Une troisième solution consiste en un « mix » des deux premières : des restaurants qui font de la vente à emporter peuvent livrer des repas chauds servis dans les salles communales.
Inquiétudes sur les aides : le gouvernement rassure
Le sujet a été abordé hier, à l’Assemblée nationale, pendant la séance de questions au gouvernement. En effet, comme l’a soulevé Richard Ramos (MoDem, Loiret), alors que tout le monde se mobilise pour trouver des solutions, la Direction générale des entreprises (DGE) a jeté un pavé dans la mare en signalant aux restaurateurs concernés « qu’ils ne toucheraient plus d’aides ». Ce qui, évidemment, vu les faibles recettes générées par ces repas servis aux ouvriers du bâtiment, risque de saboter le dispositif.
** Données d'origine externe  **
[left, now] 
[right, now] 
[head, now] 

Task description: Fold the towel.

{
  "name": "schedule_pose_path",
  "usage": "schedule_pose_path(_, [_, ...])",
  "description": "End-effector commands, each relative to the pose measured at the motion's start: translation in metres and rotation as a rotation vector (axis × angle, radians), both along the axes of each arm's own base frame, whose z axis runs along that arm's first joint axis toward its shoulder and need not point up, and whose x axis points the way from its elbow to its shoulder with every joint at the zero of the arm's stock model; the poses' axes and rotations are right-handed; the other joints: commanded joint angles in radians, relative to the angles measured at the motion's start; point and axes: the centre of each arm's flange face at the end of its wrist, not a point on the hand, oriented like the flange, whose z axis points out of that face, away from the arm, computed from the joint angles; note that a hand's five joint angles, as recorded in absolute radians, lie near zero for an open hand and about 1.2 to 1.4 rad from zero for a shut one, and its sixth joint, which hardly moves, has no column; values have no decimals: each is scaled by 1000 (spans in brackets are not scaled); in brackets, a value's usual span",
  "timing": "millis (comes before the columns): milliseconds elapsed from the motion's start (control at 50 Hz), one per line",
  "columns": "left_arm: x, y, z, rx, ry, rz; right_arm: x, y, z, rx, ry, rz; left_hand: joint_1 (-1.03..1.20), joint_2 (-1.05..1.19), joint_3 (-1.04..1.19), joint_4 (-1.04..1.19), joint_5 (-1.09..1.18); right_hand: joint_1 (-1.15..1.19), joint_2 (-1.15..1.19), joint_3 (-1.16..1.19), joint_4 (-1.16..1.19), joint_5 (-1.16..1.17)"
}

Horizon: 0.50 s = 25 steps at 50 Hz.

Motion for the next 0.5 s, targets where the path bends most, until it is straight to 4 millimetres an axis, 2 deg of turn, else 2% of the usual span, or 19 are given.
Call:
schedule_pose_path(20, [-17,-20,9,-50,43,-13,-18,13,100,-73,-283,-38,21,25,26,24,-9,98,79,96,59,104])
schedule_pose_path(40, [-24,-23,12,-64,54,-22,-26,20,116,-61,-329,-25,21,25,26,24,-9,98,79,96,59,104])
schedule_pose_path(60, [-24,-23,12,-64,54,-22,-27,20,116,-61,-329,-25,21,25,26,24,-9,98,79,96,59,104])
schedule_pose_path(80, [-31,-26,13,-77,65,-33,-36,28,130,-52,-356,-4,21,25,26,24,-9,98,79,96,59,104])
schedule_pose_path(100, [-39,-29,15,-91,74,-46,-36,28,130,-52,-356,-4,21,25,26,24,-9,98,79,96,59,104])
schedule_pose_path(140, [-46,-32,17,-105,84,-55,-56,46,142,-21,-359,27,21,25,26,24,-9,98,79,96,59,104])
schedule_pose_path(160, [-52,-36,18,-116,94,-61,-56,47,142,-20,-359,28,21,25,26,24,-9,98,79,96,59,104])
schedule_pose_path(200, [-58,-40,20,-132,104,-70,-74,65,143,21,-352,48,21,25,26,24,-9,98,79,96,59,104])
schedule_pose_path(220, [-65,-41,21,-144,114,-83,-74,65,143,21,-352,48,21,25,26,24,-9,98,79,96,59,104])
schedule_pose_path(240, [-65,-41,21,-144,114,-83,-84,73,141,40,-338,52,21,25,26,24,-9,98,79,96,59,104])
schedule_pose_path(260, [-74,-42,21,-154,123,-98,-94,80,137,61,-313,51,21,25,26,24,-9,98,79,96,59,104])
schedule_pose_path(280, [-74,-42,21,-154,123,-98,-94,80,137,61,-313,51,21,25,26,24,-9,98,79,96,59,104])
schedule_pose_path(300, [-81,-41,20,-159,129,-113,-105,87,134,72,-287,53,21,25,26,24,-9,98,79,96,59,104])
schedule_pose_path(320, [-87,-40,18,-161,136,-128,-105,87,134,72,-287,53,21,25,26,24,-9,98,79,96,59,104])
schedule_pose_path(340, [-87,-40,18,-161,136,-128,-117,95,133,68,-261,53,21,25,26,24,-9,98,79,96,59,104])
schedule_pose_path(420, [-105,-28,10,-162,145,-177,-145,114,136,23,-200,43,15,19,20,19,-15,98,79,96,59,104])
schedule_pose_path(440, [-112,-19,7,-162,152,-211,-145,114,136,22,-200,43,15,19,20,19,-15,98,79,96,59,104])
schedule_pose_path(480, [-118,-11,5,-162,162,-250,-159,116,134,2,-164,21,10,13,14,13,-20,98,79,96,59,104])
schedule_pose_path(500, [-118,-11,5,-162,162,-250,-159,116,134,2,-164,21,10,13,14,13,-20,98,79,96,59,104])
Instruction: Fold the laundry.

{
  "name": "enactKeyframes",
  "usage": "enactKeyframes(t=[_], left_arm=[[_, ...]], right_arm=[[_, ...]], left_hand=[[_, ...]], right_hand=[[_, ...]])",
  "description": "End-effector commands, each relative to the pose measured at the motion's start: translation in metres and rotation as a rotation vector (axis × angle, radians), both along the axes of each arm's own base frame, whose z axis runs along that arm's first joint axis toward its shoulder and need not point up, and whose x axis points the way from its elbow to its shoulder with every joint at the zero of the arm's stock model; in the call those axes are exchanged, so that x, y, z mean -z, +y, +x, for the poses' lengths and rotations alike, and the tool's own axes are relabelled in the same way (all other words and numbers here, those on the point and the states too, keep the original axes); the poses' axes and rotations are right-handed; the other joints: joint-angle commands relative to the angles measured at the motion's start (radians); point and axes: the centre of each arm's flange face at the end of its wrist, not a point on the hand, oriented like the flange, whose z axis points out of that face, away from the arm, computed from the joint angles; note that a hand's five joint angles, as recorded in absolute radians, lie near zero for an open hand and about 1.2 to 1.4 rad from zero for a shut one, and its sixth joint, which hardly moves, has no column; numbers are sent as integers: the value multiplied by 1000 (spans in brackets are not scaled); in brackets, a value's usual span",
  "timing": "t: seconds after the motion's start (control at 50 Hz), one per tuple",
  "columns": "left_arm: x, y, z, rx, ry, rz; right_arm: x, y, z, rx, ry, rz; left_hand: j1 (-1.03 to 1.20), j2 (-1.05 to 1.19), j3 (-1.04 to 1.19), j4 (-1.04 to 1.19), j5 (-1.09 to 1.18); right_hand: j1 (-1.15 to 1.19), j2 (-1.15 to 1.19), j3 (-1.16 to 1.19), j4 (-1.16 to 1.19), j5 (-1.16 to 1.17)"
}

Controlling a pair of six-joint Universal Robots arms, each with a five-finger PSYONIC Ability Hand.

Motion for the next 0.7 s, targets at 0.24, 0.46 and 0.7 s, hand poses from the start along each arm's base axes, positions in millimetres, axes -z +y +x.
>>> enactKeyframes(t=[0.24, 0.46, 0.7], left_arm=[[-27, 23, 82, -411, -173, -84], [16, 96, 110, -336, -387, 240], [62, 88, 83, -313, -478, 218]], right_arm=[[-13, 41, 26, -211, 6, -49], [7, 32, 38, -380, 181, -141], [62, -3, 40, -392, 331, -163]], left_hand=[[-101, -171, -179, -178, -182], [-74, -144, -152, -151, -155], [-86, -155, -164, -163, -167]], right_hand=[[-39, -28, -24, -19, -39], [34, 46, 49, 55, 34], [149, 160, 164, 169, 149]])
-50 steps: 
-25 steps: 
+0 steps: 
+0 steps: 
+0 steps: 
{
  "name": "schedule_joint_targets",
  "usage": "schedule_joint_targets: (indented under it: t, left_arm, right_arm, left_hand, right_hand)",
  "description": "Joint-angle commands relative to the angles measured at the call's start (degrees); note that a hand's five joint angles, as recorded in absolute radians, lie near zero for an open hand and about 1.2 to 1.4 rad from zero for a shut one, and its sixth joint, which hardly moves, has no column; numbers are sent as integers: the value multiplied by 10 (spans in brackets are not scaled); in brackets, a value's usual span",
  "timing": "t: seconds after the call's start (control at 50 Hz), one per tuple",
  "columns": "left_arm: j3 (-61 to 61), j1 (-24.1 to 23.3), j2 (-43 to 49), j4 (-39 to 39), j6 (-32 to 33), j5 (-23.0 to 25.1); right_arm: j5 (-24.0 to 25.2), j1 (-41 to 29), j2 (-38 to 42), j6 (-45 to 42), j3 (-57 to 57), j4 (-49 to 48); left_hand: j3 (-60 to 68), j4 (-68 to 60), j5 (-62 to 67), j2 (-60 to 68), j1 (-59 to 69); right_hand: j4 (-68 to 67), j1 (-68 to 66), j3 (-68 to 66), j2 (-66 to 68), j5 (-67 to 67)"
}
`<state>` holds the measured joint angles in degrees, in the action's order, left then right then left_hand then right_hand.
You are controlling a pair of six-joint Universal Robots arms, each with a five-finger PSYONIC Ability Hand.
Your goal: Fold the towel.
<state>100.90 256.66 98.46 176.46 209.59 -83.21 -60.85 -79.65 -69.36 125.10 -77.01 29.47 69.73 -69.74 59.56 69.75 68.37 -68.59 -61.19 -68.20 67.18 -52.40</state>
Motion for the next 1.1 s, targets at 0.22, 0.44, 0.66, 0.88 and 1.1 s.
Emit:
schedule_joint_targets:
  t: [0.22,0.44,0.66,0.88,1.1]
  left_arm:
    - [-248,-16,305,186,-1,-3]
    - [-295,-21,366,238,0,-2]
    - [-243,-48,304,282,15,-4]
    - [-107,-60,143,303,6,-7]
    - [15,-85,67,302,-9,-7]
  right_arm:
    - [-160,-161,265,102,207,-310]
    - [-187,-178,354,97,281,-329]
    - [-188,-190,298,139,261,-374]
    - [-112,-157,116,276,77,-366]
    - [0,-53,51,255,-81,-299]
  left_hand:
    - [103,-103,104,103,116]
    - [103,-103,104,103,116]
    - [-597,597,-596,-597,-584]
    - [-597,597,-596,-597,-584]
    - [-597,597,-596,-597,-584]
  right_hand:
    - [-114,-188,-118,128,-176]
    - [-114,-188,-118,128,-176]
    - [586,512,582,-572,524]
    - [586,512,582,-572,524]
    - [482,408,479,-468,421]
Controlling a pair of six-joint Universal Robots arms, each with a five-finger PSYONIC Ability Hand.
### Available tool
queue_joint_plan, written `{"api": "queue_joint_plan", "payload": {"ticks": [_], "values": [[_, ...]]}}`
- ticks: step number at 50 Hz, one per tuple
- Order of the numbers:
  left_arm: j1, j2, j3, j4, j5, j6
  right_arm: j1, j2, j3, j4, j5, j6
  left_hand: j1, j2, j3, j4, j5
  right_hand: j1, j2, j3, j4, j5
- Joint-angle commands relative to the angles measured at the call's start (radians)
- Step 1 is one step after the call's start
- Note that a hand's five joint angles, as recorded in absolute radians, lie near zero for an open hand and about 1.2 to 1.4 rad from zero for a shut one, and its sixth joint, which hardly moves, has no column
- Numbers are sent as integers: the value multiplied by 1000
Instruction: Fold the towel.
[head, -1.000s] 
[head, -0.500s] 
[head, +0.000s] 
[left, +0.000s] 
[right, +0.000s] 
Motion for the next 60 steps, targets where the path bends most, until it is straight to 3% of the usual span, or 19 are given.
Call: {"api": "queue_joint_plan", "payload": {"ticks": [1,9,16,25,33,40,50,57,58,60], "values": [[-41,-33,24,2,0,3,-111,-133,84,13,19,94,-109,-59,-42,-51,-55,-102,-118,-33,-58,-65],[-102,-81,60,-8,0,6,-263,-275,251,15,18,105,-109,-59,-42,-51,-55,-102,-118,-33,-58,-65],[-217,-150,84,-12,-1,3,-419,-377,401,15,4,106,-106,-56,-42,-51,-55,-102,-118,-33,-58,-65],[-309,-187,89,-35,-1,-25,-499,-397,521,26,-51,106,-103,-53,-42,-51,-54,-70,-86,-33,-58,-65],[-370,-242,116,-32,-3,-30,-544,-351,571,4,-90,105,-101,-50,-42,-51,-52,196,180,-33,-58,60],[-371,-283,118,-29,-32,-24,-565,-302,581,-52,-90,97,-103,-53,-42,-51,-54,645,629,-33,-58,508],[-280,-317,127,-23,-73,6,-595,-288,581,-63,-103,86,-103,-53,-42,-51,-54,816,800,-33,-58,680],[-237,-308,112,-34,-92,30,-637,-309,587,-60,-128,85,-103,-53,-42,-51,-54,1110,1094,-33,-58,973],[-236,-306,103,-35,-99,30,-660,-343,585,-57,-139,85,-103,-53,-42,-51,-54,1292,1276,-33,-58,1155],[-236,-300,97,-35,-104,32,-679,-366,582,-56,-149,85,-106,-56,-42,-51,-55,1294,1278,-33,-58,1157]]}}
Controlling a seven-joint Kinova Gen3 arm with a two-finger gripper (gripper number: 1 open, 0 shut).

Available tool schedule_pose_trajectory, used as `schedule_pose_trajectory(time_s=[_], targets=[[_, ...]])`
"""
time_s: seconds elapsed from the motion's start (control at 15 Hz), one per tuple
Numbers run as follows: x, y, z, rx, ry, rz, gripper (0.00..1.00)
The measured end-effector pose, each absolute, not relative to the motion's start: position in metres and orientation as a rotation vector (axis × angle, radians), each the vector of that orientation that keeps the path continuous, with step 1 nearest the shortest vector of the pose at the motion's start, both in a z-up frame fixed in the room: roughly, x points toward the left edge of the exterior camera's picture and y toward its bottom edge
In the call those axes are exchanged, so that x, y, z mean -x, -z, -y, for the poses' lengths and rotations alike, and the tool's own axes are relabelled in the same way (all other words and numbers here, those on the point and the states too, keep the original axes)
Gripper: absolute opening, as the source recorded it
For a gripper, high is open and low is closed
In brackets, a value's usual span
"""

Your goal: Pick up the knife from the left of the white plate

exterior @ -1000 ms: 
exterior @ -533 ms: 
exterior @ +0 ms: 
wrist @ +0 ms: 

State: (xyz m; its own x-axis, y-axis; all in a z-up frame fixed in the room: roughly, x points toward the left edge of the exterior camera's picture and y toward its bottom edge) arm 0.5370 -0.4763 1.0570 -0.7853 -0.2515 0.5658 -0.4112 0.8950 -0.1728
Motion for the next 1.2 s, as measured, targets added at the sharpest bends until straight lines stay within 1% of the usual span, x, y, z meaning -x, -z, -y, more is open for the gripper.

La ministre chargée de l’Industrie, Agnès Pannier-Runacher, s’est montrée rassurante. Elle a signalé qu’environ un millier d’établissements sont entrés dans le dispositif et ouvrent de façon de dérogatoire afin « d’offrir un repas digne » aux travailleurs concernés. « Les restaurateurs ne seront jamais pénalisés pour le travail qu’ils effectuent en temps de crise », a assuré la ministre : « L’État continuera d’accompagner les restaurants ouverts sous ce régime particulier, car même en accueillant des ouvriers du BTP, ces derniers ne réalisent qu’un nombre réduit de couverts par jour, bien en deçà de leur activité normale. Le gouvernement veillera donc à ce qu’ils bénéficient des mêmes aides que les autres restaurants encore fermés, à savoir la prise en charge à 100 % de l’activité partielle, les exonérations de charges sociales et l’accès au fonds de solidarité. »
Dont acte. Le dispositif étant soutenu par le gouvernement, il pourrait donc s’étendre à d’autres départements d’ici la fin de l’hiver, sur décision du préfet, et toujours sous forme de conventions de gré à gré permettant aux restaurants de se transformer temporairement en lieu de restauration collective.